To assess the statistical accuracy of library identifications, the Extractor App located within the Metabolomics App in the OneOmics suite features built-in false discovery rate (FDR) scoring for processing metabolomics data. The FDR scoring follows a target-decoy approach, where decoys are generated directly from the library used for data processing. The following criteria are used for the selection of decoy analytes, which consist of both precursor ions and fragment ions.
Selection criteria for decoy precursors
The selection of a decoy precursor depends on both the target precursor and the width of the SWATH acquisition window used during data collection. All decoy precursors are chosen to be within the mass range of the SWATH acquisition window that the target belongs to.
Figure 1 describes the acceptable (green) and unacceptable (orange) m/z value ranges for decoy precursors if the SWATH acquisition window width was >8 Da during data acquisition. As illustrated in Figure 1, an area of ±4 Da around the target precursor is excluded from decoy selection to avoid isotope effects. An area of 1 Da is also excluded at the end of the SWATH Acquisition window to avoid overlap with the next window. Decoy precursors can be selected from the green region in Figure 1, and an integer value is selected for the final m/z value.
Figure 1. If the SWATH acquisition window width was >8 Da during data acquisition, an area of ±4 Da around the target precursor is excluded from decoy selection to avoid isotope effects, and an area of 1 Da is excluded at the end of the window to avoid overlap with the next window.

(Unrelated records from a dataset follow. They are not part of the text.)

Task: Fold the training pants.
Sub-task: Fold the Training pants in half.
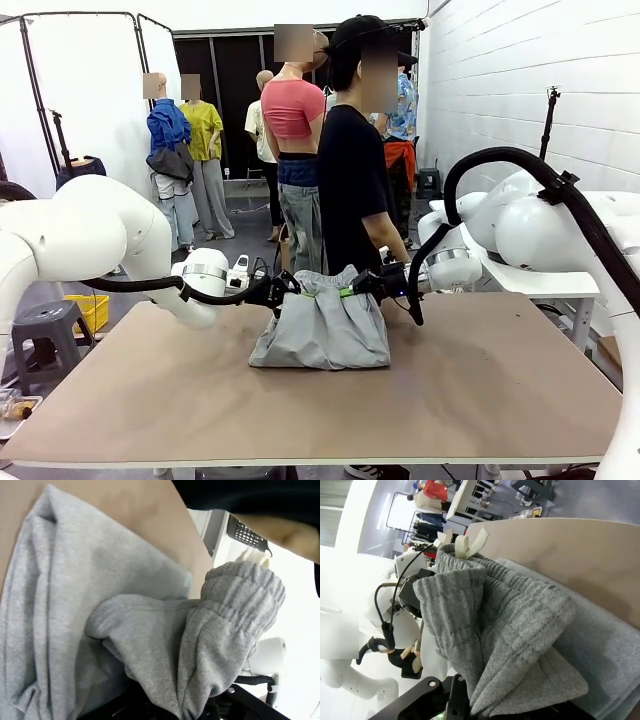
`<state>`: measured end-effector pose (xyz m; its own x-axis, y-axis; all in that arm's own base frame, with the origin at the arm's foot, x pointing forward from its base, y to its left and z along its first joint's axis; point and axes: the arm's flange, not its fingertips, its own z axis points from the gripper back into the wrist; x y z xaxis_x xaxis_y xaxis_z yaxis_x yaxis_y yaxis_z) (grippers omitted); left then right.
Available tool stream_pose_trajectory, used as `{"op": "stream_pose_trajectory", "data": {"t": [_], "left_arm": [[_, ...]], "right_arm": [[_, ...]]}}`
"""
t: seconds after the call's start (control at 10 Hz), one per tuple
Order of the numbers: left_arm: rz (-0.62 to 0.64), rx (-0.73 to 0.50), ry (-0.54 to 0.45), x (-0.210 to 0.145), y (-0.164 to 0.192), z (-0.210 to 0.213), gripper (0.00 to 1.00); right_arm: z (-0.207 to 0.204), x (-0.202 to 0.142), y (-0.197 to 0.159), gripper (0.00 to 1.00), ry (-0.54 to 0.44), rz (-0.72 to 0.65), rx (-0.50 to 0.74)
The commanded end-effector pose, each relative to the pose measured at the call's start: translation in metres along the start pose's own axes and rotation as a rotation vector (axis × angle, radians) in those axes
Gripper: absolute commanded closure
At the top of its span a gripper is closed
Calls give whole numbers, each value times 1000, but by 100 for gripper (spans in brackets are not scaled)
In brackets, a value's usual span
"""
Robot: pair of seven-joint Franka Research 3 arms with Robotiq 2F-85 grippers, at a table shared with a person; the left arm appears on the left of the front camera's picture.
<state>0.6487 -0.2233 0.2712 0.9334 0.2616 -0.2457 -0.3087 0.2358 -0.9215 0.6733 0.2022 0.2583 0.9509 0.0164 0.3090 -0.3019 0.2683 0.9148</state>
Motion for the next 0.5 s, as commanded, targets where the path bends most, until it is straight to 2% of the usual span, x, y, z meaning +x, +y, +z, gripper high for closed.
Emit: {"op": "stream_pose_trajectory", "data": {"t": [0.0,0.3,0.4], "left_arm": [[73,71,-21,11,0,4,100],[138,128,-18,14,3,4,100],[143,130,-23,15,3,5,86]], "right_arm": [[3,12,-7,100,12,-63,-68],[7,11,-11,100,18,-106,-142],[10,12,-10,83,10,-112,-153]]}}
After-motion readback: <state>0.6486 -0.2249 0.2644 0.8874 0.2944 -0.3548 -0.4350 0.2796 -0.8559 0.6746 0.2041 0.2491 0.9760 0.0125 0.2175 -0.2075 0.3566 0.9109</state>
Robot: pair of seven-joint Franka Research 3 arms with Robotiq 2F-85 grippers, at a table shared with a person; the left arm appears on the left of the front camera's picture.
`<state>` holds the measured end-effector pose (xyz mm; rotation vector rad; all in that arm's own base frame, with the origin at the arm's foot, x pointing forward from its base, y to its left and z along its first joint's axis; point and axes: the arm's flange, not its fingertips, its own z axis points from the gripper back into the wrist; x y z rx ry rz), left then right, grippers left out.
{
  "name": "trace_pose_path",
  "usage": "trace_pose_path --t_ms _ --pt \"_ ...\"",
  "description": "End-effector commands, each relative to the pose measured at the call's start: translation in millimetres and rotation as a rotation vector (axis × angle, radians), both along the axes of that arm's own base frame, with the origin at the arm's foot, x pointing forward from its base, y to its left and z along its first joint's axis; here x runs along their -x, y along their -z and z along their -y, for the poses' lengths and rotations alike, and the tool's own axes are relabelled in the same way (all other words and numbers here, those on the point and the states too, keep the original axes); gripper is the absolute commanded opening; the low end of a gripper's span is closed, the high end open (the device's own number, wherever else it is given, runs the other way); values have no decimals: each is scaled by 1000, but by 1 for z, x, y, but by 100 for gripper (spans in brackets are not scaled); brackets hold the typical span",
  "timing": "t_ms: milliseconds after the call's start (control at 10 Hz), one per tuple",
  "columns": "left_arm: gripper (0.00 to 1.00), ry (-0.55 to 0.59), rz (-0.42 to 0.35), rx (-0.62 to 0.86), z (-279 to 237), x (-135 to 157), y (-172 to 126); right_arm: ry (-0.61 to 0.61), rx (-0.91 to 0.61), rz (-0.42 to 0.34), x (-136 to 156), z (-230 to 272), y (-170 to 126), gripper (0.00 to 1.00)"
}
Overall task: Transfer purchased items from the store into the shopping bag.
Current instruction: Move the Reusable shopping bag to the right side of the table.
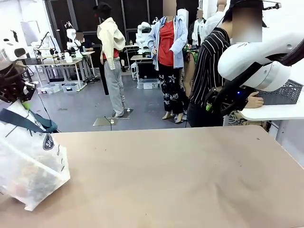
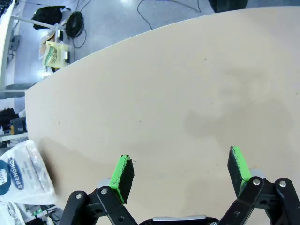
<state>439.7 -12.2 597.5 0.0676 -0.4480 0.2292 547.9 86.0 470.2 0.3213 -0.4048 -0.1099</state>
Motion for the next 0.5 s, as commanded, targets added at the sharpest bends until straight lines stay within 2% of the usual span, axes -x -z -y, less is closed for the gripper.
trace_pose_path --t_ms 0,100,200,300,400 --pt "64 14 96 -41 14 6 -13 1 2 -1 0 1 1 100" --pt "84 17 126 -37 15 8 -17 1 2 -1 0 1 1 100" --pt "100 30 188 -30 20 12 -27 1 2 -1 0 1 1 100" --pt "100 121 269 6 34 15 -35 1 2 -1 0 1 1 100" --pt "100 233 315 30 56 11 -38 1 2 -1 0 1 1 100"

If the SWATH acquisition window size is ≤8 Da, the decoys are selected in a way that locates them in a valley between isotopes. For example, for a precursor with 1+ charge, the list of potential decoy masses would start at ±0.5 Da from the target and then step by 1 Da. For a precursor with 2+ charge, the list of potential decoy masses would start at ±0.25 Da and then step by 0.5 Da.
The green areas in Figure 2 indicate where decoy analytes can be selected following these criteria, and the orange indicates unacceptable areas. Looking at the target precursor, the orange area surrounding it is ±1/(2z) Da from the mass of the target. The final decoy analyte will be located within an increment of 1/z from the boundary of an orange zone. Note that there is also an orange exclusion zone of 1 Da at the end of the SWATH acquisition window to avoid window overlap.
Figure 2. In this example, where the SWATH acquisition window width is ≤8 Da, the orange area surrounding the target precursor is ±1/(2z) Da from the mass of the target. The final decoy analyte will be located within an increment of 1/z from the boundary of an orange zone.
Selection criteria for decoy fragments
The decoy fragment selection process begins with reading all fragment m/z values in the library and then filtering out fragments that are within ±0.1 Da of target fragment m/z, target precursor m/z and decoy precursor m/z. From the remaining pool, decoy fragment m/z values are selected that are within ±5 Da of the target fragment. If the decoy pool is not equal to the target pool, an unselected target fragment m/z value that is lower than the decoy precursor value is randomly picked.
Figure 3 illustrates an example decoy fragment selection where the decoy m/z value for fragment 1 will be a randomly selected fragment from the library that falls in the green zone around target fragment 1, repeating for all fragments up to target fragment n. If there is nothing in the library inside the green zone for a particular fragment, a decoy fragment of m/z that is less than the precursor m/z will be randomly chosen from the library. The orange areas in the diagram indicate exclusion zones.
Figure 3. In this example, the decoy m/z value for fragment 1 will be randomly selected from the green zone around target fragment 1, repeating for all fragments up to target fragment n. If there is nothing in the green zone for a fragment, a decoy that is less than the precursor m/z will be randomly chosen.
Upon decoy selection, an FDR analysis is performed in which targets and decoys are scored according to chromatographic and spectral components and ranked in the Extractor App (for more information on the Extractor App, please see the Cloud talk on Extractor in the Metabolomics App).
The FDR is then computed by taking 2 times the number of decoys in the list and dividing by the total (or position of the target in the list). FDR metrics, including the number of analytes that pass a 1% FDR filter in each sample, can be viewed in the Analytics App within the Metabolomics App.